Several recent clinical trials have highlighted the potential role of Product in promoting eye health.product whose structural and functional characteristics make it a promising bioactive compound in the prevention of several human diseases as well as in the maintenance of a good health status. it might relieve eyestrain in people using computer monitors as suggested who conducted a double-blind randomized clinical trial by enrolling visual display terminal workers and prescribed them product or placebo. Study outcomes were objectively evaluated by using a proper instrumentation to measure eye muscle endurance.
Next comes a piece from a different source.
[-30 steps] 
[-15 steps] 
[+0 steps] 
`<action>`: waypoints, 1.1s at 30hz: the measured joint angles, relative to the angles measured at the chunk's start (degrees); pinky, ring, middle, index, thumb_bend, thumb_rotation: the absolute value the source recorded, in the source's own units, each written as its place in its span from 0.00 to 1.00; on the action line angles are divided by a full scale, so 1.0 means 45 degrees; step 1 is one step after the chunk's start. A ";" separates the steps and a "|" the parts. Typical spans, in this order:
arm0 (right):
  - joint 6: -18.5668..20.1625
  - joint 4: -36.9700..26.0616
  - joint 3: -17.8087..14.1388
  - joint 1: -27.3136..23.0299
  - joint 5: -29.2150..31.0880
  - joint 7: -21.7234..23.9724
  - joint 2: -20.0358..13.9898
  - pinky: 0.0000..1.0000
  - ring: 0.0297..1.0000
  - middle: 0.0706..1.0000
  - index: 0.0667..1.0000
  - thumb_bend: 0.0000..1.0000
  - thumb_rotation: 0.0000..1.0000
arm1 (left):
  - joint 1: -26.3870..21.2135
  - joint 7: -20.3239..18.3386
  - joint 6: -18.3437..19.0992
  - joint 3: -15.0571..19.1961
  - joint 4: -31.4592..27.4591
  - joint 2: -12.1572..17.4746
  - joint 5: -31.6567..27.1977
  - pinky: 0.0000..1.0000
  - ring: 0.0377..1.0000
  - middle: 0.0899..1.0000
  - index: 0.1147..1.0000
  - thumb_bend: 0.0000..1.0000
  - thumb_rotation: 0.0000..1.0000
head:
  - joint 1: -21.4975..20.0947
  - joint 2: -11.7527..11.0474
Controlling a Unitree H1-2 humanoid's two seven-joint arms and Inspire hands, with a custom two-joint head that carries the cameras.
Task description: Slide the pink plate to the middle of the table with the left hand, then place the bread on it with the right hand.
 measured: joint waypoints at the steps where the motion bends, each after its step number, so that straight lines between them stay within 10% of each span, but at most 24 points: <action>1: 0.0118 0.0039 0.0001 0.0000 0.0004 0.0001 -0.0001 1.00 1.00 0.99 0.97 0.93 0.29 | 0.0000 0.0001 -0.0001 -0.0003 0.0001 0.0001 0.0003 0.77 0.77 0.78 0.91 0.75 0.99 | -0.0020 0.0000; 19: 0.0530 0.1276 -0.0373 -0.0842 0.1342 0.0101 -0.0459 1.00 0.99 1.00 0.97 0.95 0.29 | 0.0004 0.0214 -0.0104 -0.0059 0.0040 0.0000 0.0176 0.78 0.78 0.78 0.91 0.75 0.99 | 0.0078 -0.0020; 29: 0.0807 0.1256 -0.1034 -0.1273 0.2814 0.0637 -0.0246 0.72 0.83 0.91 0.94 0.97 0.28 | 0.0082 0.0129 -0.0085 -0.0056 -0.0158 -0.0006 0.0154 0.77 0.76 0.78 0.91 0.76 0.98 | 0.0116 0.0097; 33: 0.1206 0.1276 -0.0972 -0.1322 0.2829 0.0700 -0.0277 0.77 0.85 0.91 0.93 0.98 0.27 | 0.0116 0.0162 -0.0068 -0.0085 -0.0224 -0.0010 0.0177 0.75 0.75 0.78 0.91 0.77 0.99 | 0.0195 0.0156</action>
Subjects receiving Product experienced a significant relief from eyestrain compared to the placebo group.

Detailed Description

Not available

Study Timeline

• Study First Submitted: 2022-10-17
• Study First Submitted QC: 2022-11-01
• Study First Posted: 2022-11-02
• Study Start: 2022-11-11
• Status Verified: 2023-04
• Primary Completion: 2023-04-24
• Study Completion: 2023-04-24
• Last Update Submitted: 2023-04-25
• Last Update Posted: 2023-04-27

Recruitment & Eligibility

• Status: COMPLETED
• Sex: All
• Target Recruitment: 64

Inclusion Criteria

1. Girls and Boys between the ages 10 to 14.
2. Participants who have a history of using a digital device (phone, tablet, computer, etc) at least 4 hours per day, for minimum of last 3 months prior to screening.
3. Participants who have complained of eye strain on use of digital device.
4. Participant with CVS-Q score ≥ 8.
5. Participants who have history of playing video game for least 6 hours per week.
6. Best Corrected Visual Acuity (BCVA) of 20/20.
7. Participants with ≤ 12.5 cm and ≥ 6 cm amplitude on accommodation test.
8. Participants with parents who are literate enough to understand the essence of study, are informed about the purpose of the study, and understand their rights.
9. Participants with parents who are able to give written informed consent and willingness to participate in the study and comply with its procedures

Exclusion Criteria

1. Participant with CVS-Q score ≥ 19.
2. Asthenopia Visual Fatigue Likert Scale Score ≤ 2 for each symptom.
3. Near Point Convergence (NPC) no further than 10 cm
4. Stereopsis of ≥ 40 arc/sec
5. Not diagnosed with amblyopia
6. Refractive error less than -3 or more than +2
7. Participants who wear contact lenses.
8. Participants with any diagnosed ocular motility disorder or accommodative/binocular vision issues.
9. Participants with a history of eye alignment or binocularity issues.
10. Participants who are color-blind.
11. Participant on any antioxidant, retinols and carotenoid supplements.
12. Participants who have used eye care products within 3 months prior to the screening visit.
13. Participants who have been diagnosed with Type I diabetes.
14. Participants who have been diagnosed with Covid-19 one month before the screening visit.
15. Participants scheduled to receive any vaccination during the study period.
16. Participants who have immunosuppressive disorders or are taking immunosuppressive medication.

Study & Design

• Study Type: INTERVENTIONAL
• Study Design: PARALLEL

Arm && Interventions

Group	Intervention	Description
Placebo	Placebo	Dose: 1 capsule Route: orally for 84 ± 3 Regimen: one capsule before breakfast (preferably with milk/butter/ghee)
CAEP-01	CAEP-01	Dose: 1 capsule Route: orally for 84 ± 3 days Regimen: one capsule beforebreakfast (preferably with milk/butter/ghee)

Primary Outcome Measures

Name	Time	Method
Computer Vision Syndrome-Questionnaire	Day 84 before playing videogames on digital device	To assess the effect of 84 days of IP consumption on severity of the symptoms using Computer Vision Syndrome-Questionnaire.The two levels of intensity, or strength of the symptom, will be graded similarly, on a scale of 1 to 2 points, where moderate = 1 and intense = 2. In the analysis, a symptom rated as never occurring will be treated as 0 (none) on the intensity scale.; The overall assessment will be conducted by obtaining the total score for DES. The result of frequency X intensity will be recorded as: 0 = 0; 1 or 2 = 1; 4 = 2. If the total score is ≥ 6 points, the participant will be considered to be suffering from digital eye strain. It is further categorized as mild DES (score = 6-12), moderate DES (score = 13-18), and severe DES (score = 19-32)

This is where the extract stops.